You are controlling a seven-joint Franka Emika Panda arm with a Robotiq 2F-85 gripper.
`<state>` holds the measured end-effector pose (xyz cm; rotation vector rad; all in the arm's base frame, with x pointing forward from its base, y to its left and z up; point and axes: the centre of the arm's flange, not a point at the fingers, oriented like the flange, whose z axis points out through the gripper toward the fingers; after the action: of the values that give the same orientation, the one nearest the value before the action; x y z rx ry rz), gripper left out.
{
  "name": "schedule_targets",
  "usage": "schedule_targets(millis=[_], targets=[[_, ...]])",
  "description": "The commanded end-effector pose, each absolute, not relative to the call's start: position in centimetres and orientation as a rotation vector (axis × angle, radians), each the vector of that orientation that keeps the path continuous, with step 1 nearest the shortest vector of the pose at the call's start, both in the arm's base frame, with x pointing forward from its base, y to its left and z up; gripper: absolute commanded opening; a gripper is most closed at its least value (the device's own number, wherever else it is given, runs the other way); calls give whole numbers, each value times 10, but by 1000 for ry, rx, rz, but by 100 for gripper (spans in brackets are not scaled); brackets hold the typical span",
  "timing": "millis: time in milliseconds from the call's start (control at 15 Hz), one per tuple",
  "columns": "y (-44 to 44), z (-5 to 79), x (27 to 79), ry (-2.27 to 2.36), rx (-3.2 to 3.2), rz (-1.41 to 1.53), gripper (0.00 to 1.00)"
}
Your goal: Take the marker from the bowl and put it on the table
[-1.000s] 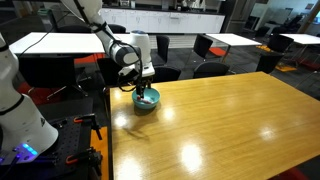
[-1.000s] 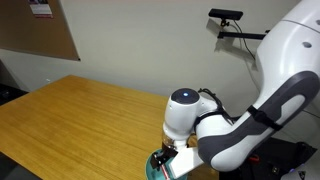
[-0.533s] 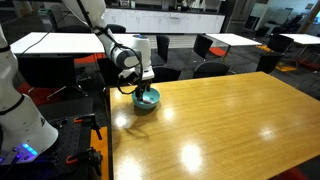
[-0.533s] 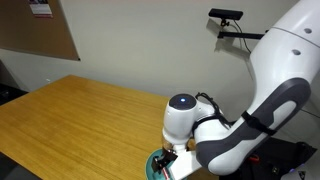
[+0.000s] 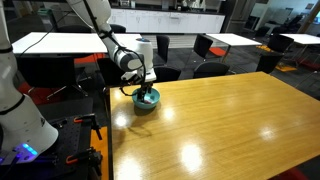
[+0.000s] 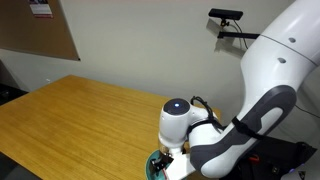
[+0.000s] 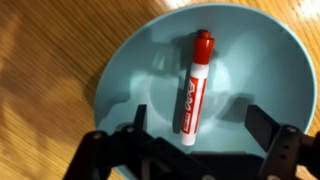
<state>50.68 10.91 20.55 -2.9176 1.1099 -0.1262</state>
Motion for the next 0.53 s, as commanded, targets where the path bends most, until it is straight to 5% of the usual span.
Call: schedule_targets(millis=[0, 467], targets=[[112, 198, 518, 1146, -2898, -142, 100], [111, 188, 526, 1157, -2908, -127, 96]])
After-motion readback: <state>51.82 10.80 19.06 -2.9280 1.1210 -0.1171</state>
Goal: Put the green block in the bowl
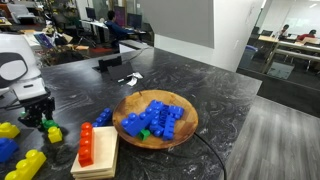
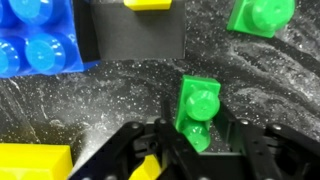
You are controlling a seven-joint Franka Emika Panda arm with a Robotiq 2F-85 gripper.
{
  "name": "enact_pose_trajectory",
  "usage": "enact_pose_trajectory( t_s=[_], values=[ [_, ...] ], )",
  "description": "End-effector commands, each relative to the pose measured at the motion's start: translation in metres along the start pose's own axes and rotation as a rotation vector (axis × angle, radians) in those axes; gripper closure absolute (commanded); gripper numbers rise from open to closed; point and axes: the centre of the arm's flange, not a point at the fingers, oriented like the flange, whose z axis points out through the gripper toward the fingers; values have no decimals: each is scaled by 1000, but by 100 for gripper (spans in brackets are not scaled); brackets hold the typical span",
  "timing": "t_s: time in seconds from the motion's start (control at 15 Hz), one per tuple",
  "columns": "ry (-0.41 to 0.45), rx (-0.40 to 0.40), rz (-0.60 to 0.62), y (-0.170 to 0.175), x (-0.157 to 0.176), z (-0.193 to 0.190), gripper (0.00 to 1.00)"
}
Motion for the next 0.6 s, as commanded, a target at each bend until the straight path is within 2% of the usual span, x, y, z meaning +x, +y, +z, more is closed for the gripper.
enact_pose_trajectory(
  t_s=[0.0,0.13,0.53],
  values=[
    [17,24,-12,-3,-3,1,81],
    [23,33,-25,-4,-5,-2,90],
    [38,58,-118,-11,-14,-15,90]
  ],
)
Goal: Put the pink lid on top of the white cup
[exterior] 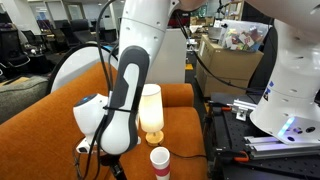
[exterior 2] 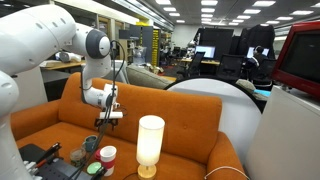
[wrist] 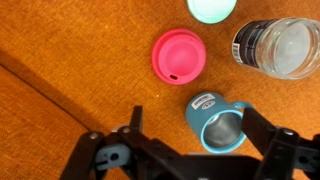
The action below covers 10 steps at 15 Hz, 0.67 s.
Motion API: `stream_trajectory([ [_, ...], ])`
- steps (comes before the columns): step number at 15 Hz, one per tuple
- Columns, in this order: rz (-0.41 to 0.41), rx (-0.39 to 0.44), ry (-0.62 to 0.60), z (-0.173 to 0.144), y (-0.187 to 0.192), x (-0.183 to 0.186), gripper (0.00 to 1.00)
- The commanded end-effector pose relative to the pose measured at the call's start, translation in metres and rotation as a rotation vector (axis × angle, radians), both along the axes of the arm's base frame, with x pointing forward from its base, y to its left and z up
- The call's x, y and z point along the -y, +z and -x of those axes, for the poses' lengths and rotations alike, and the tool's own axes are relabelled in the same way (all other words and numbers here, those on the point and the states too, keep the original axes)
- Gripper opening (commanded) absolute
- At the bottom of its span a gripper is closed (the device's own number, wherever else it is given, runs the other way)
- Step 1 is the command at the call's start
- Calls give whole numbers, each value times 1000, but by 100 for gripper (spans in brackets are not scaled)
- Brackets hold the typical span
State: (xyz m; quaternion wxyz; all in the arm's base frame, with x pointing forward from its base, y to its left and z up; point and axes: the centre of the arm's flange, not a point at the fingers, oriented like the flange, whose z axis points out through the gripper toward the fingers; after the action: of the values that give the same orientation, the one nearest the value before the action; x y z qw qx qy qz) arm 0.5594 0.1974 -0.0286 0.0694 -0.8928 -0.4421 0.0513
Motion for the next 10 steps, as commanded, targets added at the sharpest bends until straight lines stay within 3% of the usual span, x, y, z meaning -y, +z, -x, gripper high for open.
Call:
stream_trajectory([
  [1, 48, 23, -30, -5, -37, -5, 100],
  [10, 163, 31, -97, 16, -121, -13, 100],
])
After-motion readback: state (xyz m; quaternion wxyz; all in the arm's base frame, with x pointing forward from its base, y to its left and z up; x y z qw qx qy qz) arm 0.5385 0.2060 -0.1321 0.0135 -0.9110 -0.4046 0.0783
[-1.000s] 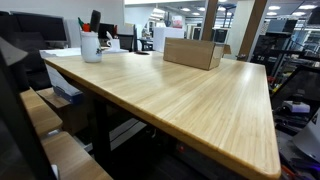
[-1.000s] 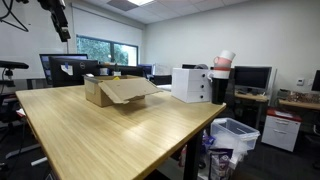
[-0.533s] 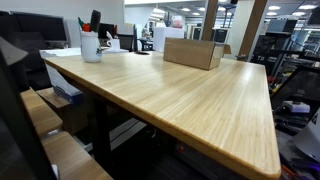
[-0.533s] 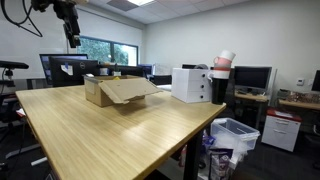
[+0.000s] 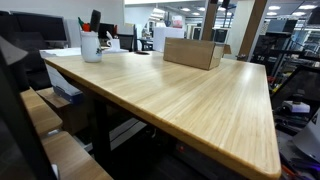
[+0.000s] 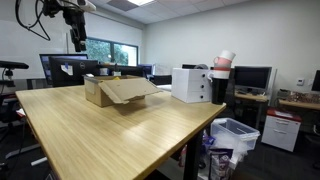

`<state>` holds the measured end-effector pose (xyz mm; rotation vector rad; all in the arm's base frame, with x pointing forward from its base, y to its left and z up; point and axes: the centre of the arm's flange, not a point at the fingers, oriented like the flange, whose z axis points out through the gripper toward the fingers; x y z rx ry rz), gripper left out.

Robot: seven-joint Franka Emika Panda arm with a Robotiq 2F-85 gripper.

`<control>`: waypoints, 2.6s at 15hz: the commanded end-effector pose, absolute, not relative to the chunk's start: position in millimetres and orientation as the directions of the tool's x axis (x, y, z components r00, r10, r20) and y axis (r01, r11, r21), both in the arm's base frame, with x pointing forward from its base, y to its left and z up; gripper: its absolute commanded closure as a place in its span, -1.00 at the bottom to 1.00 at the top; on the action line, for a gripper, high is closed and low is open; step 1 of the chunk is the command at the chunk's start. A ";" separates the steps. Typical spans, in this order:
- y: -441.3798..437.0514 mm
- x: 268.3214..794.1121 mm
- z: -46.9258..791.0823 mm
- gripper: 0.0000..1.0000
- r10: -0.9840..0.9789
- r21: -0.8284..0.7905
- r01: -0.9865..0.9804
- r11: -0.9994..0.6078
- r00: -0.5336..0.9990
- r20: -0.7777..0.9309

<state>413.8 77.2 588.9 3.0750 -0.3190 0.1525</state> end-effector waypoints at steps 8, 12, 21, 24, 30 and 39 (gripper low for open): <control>55.1 450.7 572.5 -1.00 -0.219 0.065 -0.223 -0.973 0.974 0.066; 42.4 468.5 565.0 -1.00 -0.220 0.067 -0.229 -0.971 0.968 0.119; 31.3 499.4 545.6 -1.00 -0.253 0.093 -0.258 -0.962 0.966 0.060; 30.6 501.5 543.3 -1.00 -0.254 0.105 -0.255 -0.961 0.967 0.025; 34.5 495.2 537.7 -1.00 -0.268 0.116 -0.270 -0.956 0.963 0.038; 27.4 556.5 497.6 -1.00 -0.235 0.106 -0.232 -0.967 0.972 -0.019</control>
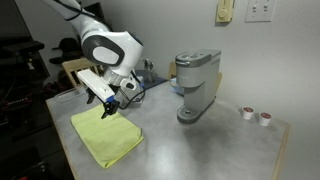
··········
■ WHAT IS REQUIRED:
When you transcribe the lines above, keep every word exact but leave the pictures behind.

■ SOLVED EXERCISE:
You are controlling a seven-joint Franka Emika Panda arm with a Robotiq 2F-85 gripper.
`<state>` holds the measured end-effector pose (xyz cm; rotation vector rad; all in the arm's base frame, with x pointing forward from its base, y to its left and z up; point and axes: the centre of the arm's flange, not a point at the fingers, oriented like the flange, whose z axis points out through the gripper toward the fingers; after the action: of the values that give the same orientation, the one nearest the value before the action; x y z rx ry rz), gripper left out.
{
  "name": "schedule_targets",
  "usage": "schedule_targets(millis=[_], targets=[[_, ...]])",
  "description": "The commanded end-effector pose, each absolute, not relative to the call's start: position in centimetres and orientation as a rotation vector (axis × angle, radians), each the vector of that orientation that keeps the path continuous, with step 1 nearest the shortest vector of the pose at the call's start, both in the arm's base frame, with x pointing forward from its base, y to its left and z up; gripper: absolute commanded opening; a gripper is most closed at its least value (the device's own number, wherever else it is given, runs the other way); calls give whole numbers, each value times 10, but by 1000 for ry, rx, rz, but by 100 for gripper (spans in brackets are not scaled); brackets hold the typical span",
  "timing": "millis: time in milliseconds from the call's start (control at 15 Hz), one per tuple",
  "columns": "y (-44 to 44), z (-5 to 79), x (27 to 79), ry (-2.27 to 2.36), rx (-3.2 to 3.2), rz (-1.41 to 1.53), gripper (0.00 to 1.00)"
}
Your goal: Take the marker from the bowl and put it on the table
[-1.000s] 
[-1.000s] 
[-0.533s] 
[-0.533s] 
[+0.000s] 
[+0.000s] 
[+0.000s] 
<state>50.68 10.91 20.55 -2.9176 1.1099 -0.1262</state>
Motion for the next 0.53 s, as commanded, targets where the path bends most, until it is straight to 5% of the usual span.
Call: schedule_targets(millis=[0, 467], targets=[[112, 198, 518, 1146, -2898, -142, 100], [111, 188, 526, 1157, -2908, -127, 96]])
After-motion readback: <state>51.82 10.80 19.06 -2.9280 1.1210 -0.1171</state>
Goal: Put the green block in the bowl
You are controlling a seven-joint Franka Emika Panda arm with a Robotiq 2F-85 gripper.
{
  "name": "enact_pose_trajectory",
  "usage": "enact_pose_trajectory( t_s=[_], values=[ [_, ...] ], )",
  "description": "End-effector commands, each relative to the pose measured at the motion's start: translation in metres along the start pose's own axes and rotation as a rotation vector (axis × angle, radians) in those axes; gripper closure absolute (commanded); gripper numbers rise from open to closed; point and axes: the centre of the arm's flange, not a point at the fingers, oriented like the flange, whose z axis points out through the gripper toward the fingers; values have no decimals: each is scaled by 1000, but by 100 for gripper (spans in brackets are not scaled); brackets hold the typical span",
  "timing": "t_s: time in seconds from the motion's start (control at 15 Hz), one per tuple",
  "columns": "ry (-0.41 to 0.45), rx (-0.40 to 0.40), rz (-0.60 to 0.62), y (-0.170 to 0.175), x (-0.157 to 0.176), z (-0.193 to 0.190), gripper (0.00 to 1.00)"
}
Motion for the next 0.6 s, as commanded, a target at each bend until the straight path is within 2% of the usual span, x, y, z meaning +x, +y, +z, more is closed for the gripper.
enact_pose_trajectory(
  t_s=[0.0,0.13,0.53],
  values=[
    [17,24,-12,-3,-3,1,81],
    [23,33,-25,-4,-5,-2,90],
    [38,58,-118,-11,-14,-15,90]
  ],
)
Goal: Put the pink lid on top of the white cup
[exterior] 
[exterior 2] 
[wrist] 
The action below covers 10 steps at 15 Hz, 0.67 s.
Motion API: `stream_trajectory([ [_, ...], ])`
- steps (comes before the columns): step number at 15 Hz, one per tuple
- Columns, in this order: rz (-0.41 to 0.41), rx (-0.39 to 0.44), ry (-0.62 to 0.60), z (-0.173 to 0.144), y (-0.187 to 0.192), x (-0.183 to 0.186), gripper (0.00 to 1.00)
- The commanded end-effector pose relative to the pose measured at the call's start, translation in metres and rotation as a rotation vector (axis × angle, radians), both along the axes of the arm's base frame, with x pointing forward from its base, y to its left and z up
- The call's x, y and z point along the -y, +z and -x of those axes, for the poses' lengths and rotations alike, and the tool's own axes are relabelled in the same way (all other words and numbers here, those on the point and the states too, keep the original axes)
- Gripper opening (commanded) absolute
- At the bottom of its span a gripper is closed (the device's own number, wherever else it is given, runs the other way)
- Step 1 is the command at the call's start
- Calls give whole numbers, each value times 1000, but by 100 for gripper (spans in brackets are not scaled)
- Brackets hold the typical span
State: (xyz m; quaternion wxyz; all in the arm's base frame, with x pointing forward from its base, y to its left and z up; point and axes: the centre of the arm's flange, not a point at the fingers, oriented like the flange, whose z axis points out through the gripper toward the fingers; after the action: of the values that give the same orientation, the one nearest the value before the action; x y z qw qx qy qz) arm 0.5594 0.1974 -0.0286 0.0694 -0.8928 -0.4421 0.0513
Motion for the next 10 steps, as commanded, targets added at the sharpest bends until straight lines stay within 3% of the usual span, x, y, z meaning -y, +z, -x, gripper high for open.
Call:
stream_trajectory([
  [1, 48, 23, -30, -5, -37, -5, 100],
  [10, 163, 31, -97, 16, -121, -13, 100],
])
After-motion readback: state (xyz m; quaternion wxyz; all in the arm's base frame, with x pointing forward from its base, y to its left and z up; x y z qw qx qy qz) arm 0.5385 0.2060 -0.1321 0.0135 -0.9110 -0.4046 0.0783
[-1.000s] 
[-1.000s] 
[-0.533s] 
[-0.533s] 
[+0.000s] 
[+0.000s] 

`<state>` holds the measured end-effector pose (xyz mm; rotation vector rad; all in the arm's base frame, with x pointing forward from its base, y to its left and z up; point and axes: the centre of the arm's flange, not a point at the fingers, oriented like the flange, whose z axis points out through the gripper toward the fingers; x y z rx ry rz), gripper left out.

Robot: seven-joint Franka Emika Panda arm with a Robotiq 2F-85 gripper.

`<control>`: waypoints, 2.6s at 15hz: the commanded end-effector pose, absolute, not relative to the chunk's start: position in millimetres and orientation as the directions of the tool's x axis (x, y, z components r00, r10, r20) and y axis (r01, r11, r21), both in the arm's base frame, with x pointing forward from its base, y to its left and z up; gripper: its absolute commanded closure as a place in its span, -1.00 at the bottom to 1.00 at the top; on the action line, for a gripper, high is closed and low is open; step 1 of the chunk is the command at the chunk's start. A ";" separates the steps. Typical spans, in this order:
- y: -441.3798..437.0514 mm
- x: 268.3214..794.1121 mm
- z: -46.9258..791.0823 mm
- gripper: 0.0000..1.0000
- r10: -0.9840..0.9789
- r21: -0.8284..0.7905
- r01: -0.9865..0.9804
- r11: -0.9994..0.6078
- r00: -0.5336..0.9990
- r20: -0.7777..0.9309

<state>413.8 77.2 588.9 3.0750 -0.3190 0.1525</state> end-effector waypoints at steps 8, 12, 21, 24, 30 and 39 (gripper low for open): <control>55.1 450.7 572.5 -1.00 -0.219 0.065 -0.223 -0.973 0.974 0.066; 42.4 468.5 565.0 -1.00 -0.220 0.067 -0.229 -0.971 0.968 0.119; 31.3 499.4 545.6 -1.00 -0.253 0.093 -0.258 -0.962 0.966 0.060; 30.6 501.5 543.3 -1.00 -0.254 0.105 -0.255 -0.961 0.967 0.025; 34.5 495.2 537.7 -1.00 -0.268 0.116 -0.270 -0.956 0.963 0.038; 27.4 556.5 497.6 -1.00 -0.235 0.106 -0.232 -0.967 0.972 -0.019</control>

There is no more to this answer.